To corroborate these findings in vivo, BALB/c mice bearing tumors were given two doses of 10 mg kg⁻¹ of either DS-8201a or JSKN003 on Days 0 and 7, with plasma collected on Day 11 for analysis of total antibody and ADC concentrations. JSKN003 exhibited significantly higher concentrations of both total antibody and ADC compared to DS-8201a, whereas DS-8201a showed rapid payload detachment, indicated by lower ADC concentrations relative to total antibody levels (Fig. 2E). This systemic release of DXd is a likely contributor to hematotoxicity. Conversely, the JSKN003 group displayed consistent concentrations of ADC and total antibody, confirming superior in vivo stability. To evaluate this possibility, we performed complete blood count (CBC) analysis in mice administered a single dose of 20 mg kg⁻¹ of either DS-8201a or JSKN003. The results demonstrated fewer disturbances in blood cell populations for JSKN003-treated mice relative to those receiving DS-8201a (Fig. 2F). Collectively, these data reinforce that JSKN003 offers enhanced biosafety and stability profiles compared to DS-8201a, highlighting glycan-based conjugation as a robust strategy to overcome challenges associated with conventional maleimide-linked ADCs.

Taken together, these results demonstrate that glycan-based conjugation enables an optimal DAR (3.6) while maintaining superior colloidal stability, in contrast to thiol-based methods that often induce hydrophobic aggregation. The preserved structural integrity of JSKN003 underscores the critical influence of conjugation chemistry on ADC stability and favorable pharmacokinetic behavior. Collectively, the enhanced stability, hydrophilicity, and uniformity of JSKN003 highlight its promise as a next-generation HER2-targeted ADC with improved therapeutic potential.
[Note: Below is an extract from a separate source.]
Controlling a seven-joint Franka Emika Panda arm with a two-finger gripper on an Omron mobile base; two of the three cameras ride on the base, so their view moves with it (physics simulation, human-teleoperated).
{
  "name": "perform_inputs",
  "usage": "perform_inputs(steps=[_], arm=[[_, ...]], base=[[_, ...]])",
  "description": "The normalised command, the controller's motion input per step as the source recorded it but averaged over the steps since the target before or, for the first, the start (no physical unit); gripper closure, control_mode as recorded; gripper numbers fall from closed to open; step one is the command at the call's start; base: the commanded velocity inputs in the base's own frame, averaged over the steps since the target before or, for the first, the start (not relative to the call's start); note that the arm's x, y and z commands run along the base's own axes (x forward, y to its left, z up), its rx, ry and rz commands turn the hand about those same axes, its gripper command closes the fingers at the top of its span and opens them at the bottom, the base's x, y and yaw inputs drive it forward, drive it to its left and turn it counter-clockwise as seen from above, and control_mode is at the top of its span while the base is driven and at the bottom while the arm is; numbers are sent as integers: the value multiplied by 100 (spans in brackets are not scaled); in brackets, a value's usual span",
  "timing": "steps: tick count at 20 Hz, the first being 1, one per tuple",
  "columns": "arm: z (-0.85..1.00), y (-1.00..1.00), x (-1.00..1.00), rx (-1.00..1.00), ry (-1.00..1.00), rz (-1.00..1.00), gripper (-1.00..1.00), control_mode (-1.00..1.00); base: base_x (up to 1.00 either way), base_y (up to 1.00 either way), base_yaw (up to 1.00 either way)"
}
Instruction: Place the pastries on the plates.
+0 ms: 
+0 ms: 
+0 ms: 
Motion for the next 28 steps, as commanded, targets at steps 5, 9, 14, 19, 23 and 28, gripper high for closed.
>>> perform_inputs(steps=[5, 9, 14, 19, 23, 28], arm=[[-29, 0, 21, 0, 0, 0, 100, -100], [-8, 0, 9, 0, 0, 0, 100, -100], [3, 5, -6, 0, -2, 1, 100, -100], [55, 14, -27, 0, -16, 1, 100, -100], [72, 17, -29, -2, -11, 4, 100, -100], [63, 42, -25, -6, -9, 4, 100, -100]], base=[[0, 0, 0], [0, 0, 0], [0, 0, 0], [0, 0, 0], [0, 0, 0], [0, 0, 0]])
Potential mechanism of action of JSKN003

ADCs exert their therapeutic effect through precise binding of the antibody to target cells, followed by internalization and intracellular release of the cytotoxic payload, ultimately leading to target cell death. To evaluate the binding capacity of JSKN003 to the target protein HER2, its binding affinity was compared with that of KN026 in HER2-positive NCI-N87 cells. The results demonstrated that JSKN003 exhibited a binding profile comparable to that of KN026, indicating that the chemical conjugation process did not compromise the antibody's ability to recognize and bind to HER2 (Fig. 3A). To confirm the effect of the drug conjugation with the anti-HER2 Antibody on internalization capability to HER2, we assess the internalization activity of JSKN003 and KN026 using flow cytometry. The results demonstrated that JSKN003 exhibited similar internalization activity to KN026 at both 5 hours and 24 hours (Fig. 3B), JSKN003 and KN026 can rapidly internalize into HER2-positive target cells after binding, indicating that drug conjugation did not affect HER2 binding and internalization.
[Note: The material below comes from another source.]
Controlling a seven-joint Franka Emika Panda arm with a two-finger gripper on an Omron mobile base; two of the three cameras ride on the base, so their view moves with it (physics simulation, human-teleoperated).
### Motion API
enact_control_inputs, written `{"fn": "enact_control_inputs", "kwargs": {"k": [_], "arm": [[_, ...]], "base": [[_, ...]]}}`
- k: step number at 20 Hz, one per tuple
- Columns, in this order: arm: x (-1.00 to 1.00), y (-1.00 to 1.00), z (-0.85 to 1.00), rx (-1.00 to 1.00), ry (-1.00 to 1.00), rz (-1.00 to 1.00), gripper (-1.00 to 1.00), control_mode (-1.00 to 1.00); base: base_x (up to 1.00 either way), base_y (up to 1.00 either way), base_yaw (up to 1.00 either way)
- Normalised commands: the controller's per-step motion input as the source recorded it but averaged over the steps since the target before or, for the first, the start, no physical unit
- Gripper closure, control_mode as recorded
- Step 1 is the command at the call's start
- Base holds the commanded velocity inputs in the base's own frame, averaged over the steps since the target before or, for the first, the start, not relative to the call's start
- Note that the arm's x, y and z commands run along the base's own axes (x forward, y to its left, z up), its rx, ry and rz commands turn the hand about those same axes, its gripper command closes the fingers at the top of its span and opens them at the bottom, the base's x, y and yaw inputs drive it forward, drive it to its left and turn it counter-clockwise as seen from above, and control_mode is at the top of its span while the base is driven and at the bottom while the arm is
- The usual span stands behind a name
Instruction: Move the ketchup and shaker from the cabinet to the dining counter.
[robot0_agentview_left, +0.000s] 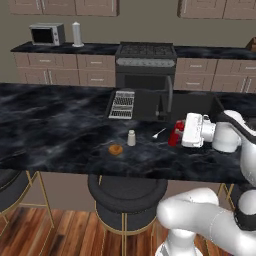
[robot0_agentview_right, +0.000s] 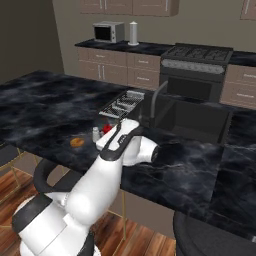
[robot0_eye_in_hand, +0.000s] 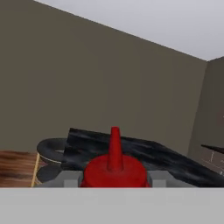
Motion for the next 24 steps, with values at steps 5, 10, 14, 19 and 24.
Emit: {"fn": "enact_control_inputs", "kwargs": {"k": [5,10,14,19,24], "arm": [[0.84,0.0,-0.36,-0.17,0.0,0.0,1.0,-1.0],[0.86,0.0,-0.36,-0.2,0.03,0.0,1.0,-1.0],[0.83,-0.04,-0.35,-0.04,0.18,0.0,1.0,-1.0],[0.4,-0.28,-0.28,0.07,0.32,0.0,1.0,-1.0],[0.01,-0.41,-0.36,0.19,0.22,0.01,1.0,-1.0]], "base": [[0.0,0.0,0.0],[0.0,0.0,0.0],[0.0,0.0,0.0],[0.0,0.0,0.0],[0.0,0.0,0.0]]}}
Fig. 3 In vitro and in vivo antitumor efficacy of JSKN003 in HER2-high and HER2-low-expressing tumor models. (A) Binding affinity of KN026 and JSKN003 measured by ELISA. (B) Quantification of internalization activity of KN026 and JSKN003, presented as a bar graph. (C)–(E) In vitro cytotoxicity of KN026 and JSKN003 in HER2-high BT474 (C) and NCI-N87 (D) cells, as well as HER2-low BxPC-3 cells (E). (F)–(G) In vivo antitumor efficacy of JSKN003 in xenograft models of NCI-N87 and BxPC-3. Tumor-bearing mice were treated intraperitoneally with JSKN003 (10 mg kg⁻¹) or vehicle control. Each treatment group included 4–6 mice. Data are presented as mean ± SEM. (H)–(I) Antitumor activity of JSKN003 in HER2-high and HER2-low patient-derived xenograft (PDX) models. (H) HER2-overexpressing (IHC 3⁺) adenocarcinoma PDX model; (I) HER2-low (IHC 2⁺) gastric adenocarcinoma PDX model. Data are presented as mean ± SEM.; n = 4–6. Student's t test. n.s, not significant; *P < 0.05; **P < 0.01; ***P < 0.001; ****P < 0.0001.
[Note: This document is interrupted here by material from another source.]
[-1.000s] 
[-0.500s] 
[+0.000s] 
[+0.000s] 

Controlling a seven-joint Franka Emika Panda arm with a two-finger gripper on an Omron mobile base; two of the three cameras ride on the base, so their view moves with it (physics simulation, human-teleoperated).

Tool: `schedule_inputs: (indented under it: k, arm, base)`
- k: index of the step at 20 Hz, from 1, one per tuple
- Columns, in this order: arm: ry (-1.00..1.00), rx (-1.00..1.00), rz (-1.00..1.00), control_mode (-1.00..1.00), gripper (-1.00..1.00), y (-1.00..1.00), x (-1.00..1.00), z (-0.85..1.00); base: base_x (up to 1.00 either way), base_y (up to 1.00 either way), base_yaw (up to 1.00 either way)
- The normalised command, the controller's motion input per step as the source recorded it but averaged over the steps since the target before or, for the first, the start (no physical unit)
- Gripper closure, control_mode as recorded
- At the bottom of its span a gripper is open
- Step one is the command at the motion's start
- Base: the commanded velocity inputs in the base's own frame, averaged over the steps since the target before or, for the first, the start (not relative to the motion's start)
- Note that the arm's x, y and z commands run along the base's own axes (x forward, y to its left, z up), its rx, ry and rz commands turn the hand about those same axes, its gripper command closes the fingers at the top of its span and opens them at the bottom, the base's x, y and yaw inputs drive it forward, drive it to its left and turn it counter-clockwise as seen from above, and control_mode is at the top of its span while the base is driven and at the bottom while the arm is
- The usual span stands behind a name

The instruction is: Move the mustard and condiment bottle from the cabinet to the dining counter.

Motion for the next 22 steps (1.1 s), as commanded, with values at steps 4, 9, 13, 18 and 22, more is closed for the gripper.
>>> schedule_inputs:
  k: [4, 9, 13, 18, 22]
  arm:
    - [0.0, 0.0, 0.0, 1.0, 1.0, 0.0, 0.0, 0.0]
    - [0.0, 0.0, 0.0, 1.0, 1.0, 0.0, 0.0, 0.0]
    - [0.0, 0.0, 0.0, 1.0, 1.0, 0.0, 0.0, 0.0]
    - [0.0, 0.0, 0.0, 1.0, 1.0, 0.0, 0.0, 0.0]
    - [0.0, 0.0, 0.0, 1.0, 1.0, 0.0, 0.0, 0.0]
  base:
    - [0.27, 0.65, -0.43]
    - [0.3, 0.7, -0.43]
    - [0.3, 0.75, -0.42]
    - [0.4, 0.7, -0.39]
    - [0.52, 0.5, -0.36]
Having established JSKN003's capacity to bind and internalize efficiently, we next investigated whether it could induce DNA damage and apoptosis via topoisomerase I inhibition. This was assessed by measuring the phosphorylation of Histone H2A.X, a marker of DNA damage,³¹ and Annexin V/PI positivity, an indicator of apoptotic cell death. NCI-N87 cells were treated with JSKN003 at concentrations of 0.1, 1, and 10 μg mL⁻¹, and analyzed by flow cytometry. A concentration-dependent increase in Histone H2A.X phosphorylation and apoptotic cell population was observed with escalating JSKN003 doses. These findings suggest that JSKN003 induces DNA damage and apoptosis through the inhibition of topoisomerase I activity (Fig. S4A, ESI†).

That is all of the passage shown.